In a press release, the No campaign said CCAN has “served as a conduit to hide the true source of over $4.5 million in contributions.” It said “there is no way to know who donated” that money and that “the identities of the campaign donors are being hidden.”
Compassion & Choices Action Network fired back calling the complaint frivolous and without merit” and “publicity stunt.”
In a statement, Barbara Coombs Lee, president of Compassion & Choice Action Network said CCAN set up a registered issue committee, CCAN-CO, which has filed all registration and disclosure forms.
“Long-term donors have given with the intention of funding, without restriction, our advocacy efforts across the country,” said Coombs. “Since influencing the CO ballot measure was not their intention in donating, it would be unethical to release their names, and it’s our duty to defend their right to privacy.
CCAN said it was requesting an immediate hearing and dismissal of the complaint.
A spokesperson with the Secretary of State’s office said the complaint has been forwarded to an administrative law judge, who would determine if there’s been any violation.
Colorado to join five other states allowing the practice?
Five states -- Washington, Oregon, California and Vermont -- currently allow the practice. Montana has effectively legalized it, due to a court ruling protecting from prosecution doctors who help dying patients.
The board of the Colorado Medical Society, the state’s largest physicians group, voted to take a neutral position on the measure. In a statement, President-elect Dr. Katie Lozano called the proposal “the most personal of decisions that must be left to our patients” to decide.

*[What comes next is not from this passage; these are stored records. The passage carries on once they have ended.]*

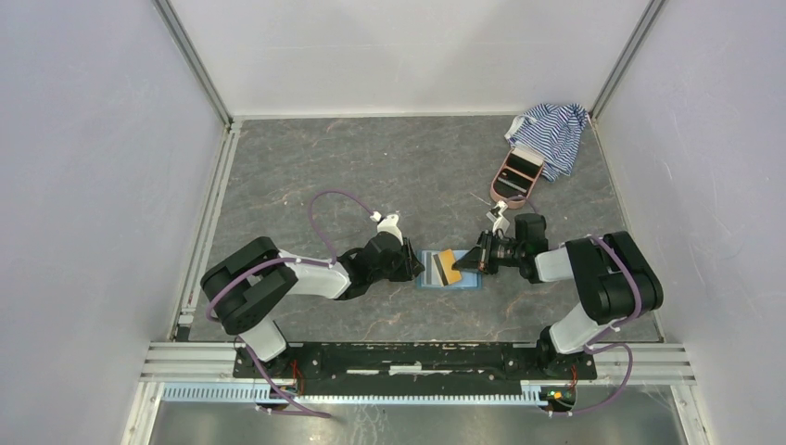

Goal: Put the credit cards into the card holder
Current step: Insert the credit card into the card holder.

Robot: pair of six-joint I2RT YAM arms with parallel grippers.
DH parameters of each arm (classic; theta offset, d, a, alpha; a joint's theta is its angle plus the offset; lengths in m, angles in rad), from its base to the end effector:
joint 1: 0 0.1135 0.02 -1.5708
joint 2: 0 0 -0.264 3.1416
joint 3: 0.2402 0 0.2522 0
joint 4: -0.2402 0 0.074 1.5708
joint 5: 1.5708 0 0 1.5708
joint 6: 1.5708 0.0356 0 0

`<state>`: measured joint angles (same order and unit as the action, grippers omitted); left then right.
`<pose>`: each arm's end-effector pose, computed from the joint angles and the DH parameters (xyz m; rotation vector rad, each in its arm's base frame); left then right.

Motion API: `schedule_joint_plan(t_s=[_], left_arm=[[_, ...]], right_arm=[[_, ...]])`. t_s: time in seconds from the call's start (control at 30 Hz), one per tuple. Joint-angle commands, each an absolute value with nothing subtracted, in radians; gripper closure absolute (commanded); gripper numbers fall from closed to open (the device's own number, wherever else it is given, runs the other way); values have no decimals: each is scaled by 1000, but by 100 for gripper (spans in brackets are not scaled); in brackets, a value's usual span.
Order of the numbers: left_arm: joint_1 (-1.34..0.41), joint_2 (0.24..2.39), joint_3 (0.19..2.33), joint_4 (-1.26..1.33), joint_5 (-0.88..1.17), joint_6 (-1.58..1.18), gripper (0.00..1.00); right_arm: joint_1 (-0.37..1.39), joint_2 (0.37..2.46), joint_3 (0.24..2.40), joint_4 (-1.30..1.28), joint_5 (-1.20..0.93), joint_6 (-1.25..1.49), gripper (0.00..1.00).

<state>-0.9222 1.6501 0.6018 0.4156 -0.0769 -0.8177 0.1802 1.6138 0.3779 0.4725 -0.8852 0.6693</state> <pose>0.1855 -0.2402 0.1296 0.0769 2.3448 -0.8503 0.2295 0.0698 0.0989 0.1084 2.4184 1.4423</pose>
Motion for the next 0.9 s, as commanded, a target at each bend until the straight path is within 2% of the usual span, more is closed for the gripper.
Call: schedule_joint_plan(t_s=[0.0,0.53,0.63,0.77,0.87], left_arm=[[-941,1701,565,310,-20,-811,65],[-941,1682,547,347,-22,-810,63],[-940,1624,567,306,-49,-781,57],[-941,1542,610,239,-96,-752,42],[-940,1505,627,205,-130,-736,38]], right_arm=[[182,1571,372,492,-864,651,100],[174,1573,387,390,-852,575,100],[176,1581,390,390,-853,572,100],[177,1594,397,386,-855,565,100],[179,1593,402,378,-853,556,100]])
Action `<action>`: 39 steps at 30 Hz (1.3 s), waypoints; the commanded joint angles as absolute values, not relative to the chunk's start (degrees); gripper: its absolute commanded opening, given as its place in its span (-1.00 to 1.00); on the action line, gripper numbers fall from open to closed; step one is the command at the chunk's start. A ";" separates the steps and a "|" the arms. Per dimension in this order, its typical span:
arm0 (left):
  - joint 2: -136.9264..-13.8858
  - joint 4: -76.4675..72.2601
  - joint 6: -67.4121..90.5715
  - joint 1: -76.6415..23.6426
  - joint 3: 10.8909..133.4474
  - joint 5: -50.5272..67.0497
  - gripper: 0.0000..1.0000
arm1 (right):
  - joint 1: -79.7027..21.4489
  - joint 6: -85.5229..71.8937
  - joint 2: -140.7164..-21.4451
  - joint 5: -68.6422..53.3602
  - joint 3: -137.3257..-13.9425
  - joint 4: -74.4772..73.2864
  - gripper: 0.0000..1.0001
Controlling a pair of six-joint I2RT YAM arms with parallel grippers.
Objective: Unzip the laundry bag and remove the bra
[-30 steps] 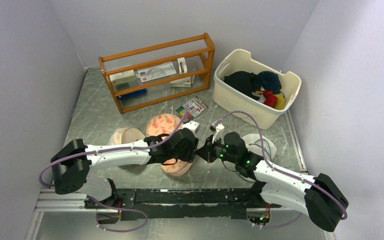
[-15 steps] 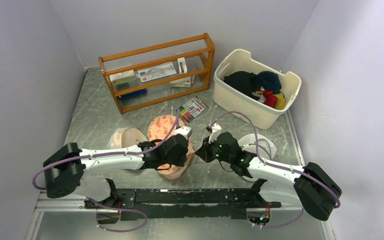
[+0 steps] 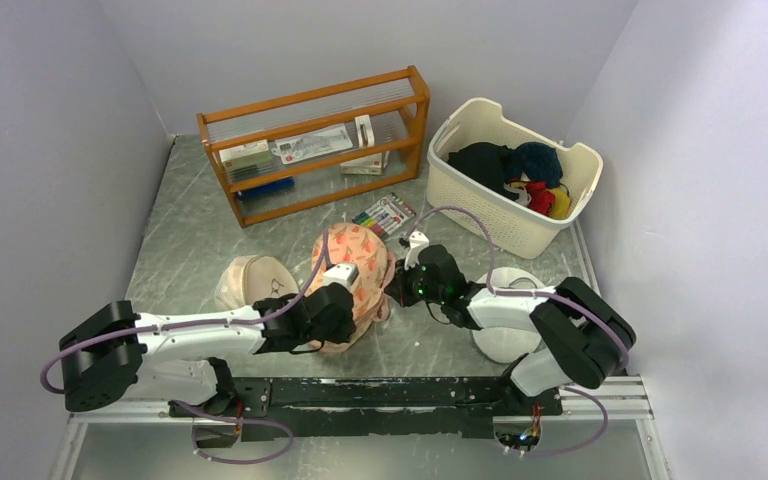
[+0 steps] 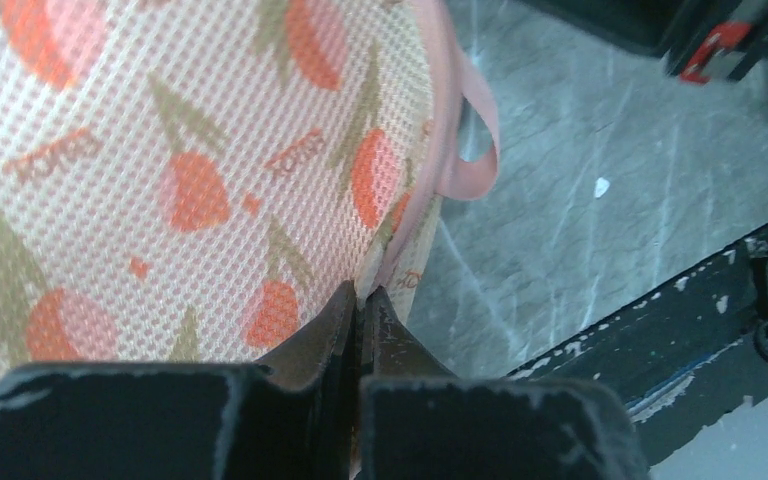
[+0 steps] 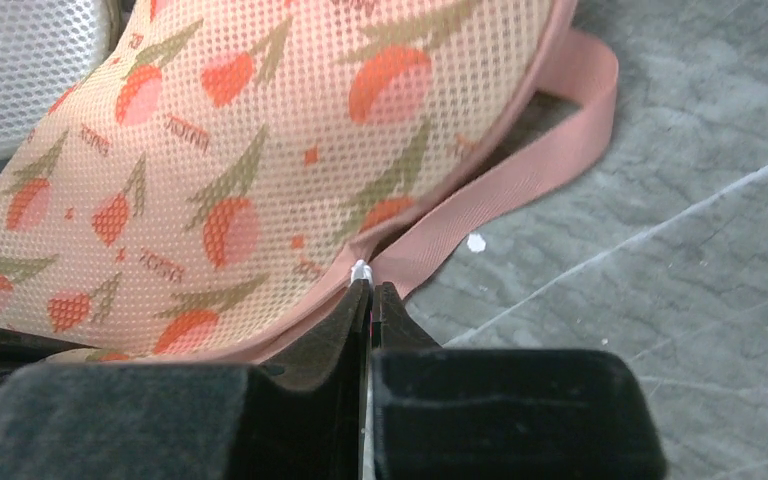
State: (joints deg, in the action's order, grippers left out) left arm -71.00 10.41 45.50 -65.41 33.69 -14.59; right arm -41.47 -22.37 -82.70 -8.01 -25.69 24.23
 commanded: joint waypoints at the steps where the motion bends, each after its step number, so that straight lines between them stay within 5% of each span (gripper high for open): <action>1: -68.89 15.38 48.03 -66.16 30.25 -15.52 -0.84 | -39.25 -18.82 -83.54 -4.93 -28.11 27.75 -1.00; 4: -67.17 17.82 47.88 -66.14 30.31 -16.47 -0.73 | -39.31 -19.06 -80.77 -7.83 -27.20 26.12 -1.00; 10: -62.05 21.66 43.58 -66.18 36.19 -16.03 0.02 | -40.23 -23.61 -71.84 -14.18 -21.54 24.65 -1.00; 15: -60.45 19.94 39.69 -66.27 42.13 -14.85 0.29 | -41.69 -28.17 -66.08 -14.93 -18.14 25.16 -1.00; 29: -82.30 17.58 33.96 -66.45 51.30 -21.13 0.26 | -43.33 -32.83 -60.05 -15.68 -15.64 24.41 -1.00; 39: -83.36 18.25 36.28 -66.51 47.20 -23.83 -0.37 | -43.39 -29.46 -60.49 -6.14 -15.41 18.68 -1.00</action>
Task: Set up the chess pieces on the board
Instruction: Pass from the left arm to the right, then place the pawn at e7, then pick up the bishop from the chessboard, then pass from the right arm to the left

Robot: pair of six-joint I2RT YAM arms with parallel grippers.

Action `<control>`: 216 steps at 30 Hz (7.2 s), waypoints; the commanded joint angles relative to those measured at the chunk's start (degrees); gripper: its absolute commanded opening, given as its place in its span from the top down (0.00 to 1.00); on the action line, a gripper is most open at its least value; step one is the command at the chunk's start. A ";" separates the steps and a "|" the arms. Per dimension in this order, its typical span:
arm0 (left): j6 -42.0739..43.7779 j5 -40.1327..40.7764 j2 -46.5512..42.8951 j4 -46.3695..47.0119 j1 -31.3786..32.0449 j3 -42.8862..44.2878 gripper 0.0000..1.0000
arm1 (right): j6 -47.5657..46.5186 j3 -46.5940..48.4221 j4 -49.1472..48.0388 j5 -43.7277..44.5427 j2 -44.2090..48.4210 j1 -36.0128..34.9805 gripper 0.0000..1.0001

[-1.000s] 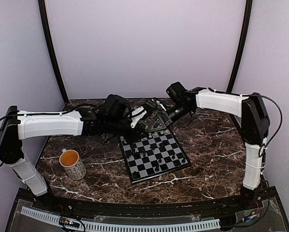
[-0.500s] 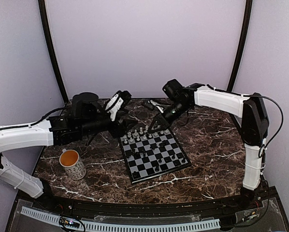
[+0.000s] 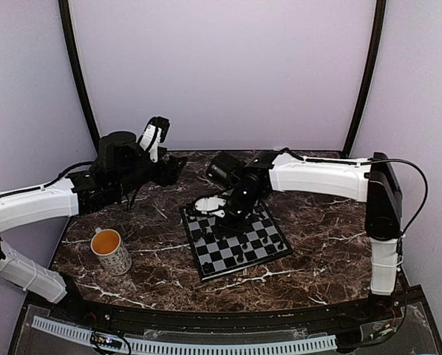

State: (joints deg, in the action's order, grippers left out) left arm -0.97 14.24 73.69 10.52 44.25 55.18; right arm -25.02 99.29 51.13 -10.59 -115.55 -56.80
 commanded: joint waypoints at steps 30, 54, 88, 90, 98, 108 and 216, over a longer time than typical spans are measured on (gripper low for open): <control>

A poll of 618 CMS physicians, done in February, before the ballot measure was proposed, found support within the group for physician-assisted death in general. Fifty-six percent of CMS members favored it, 35 percent opposed.
Among those who “frequently” treat patients in later stages of a terminal illness, the gap was smaller, with 50 percent backing physician-assisted death and 41 percent opposing it.
The group said there was a consensus that the medical society should focus on protecting patients and doctors, increasing awareness of end-of-life choices and the importance of palliative and hospice care, if the law were to pass.
Election ballots start going out in the mail in mid-October.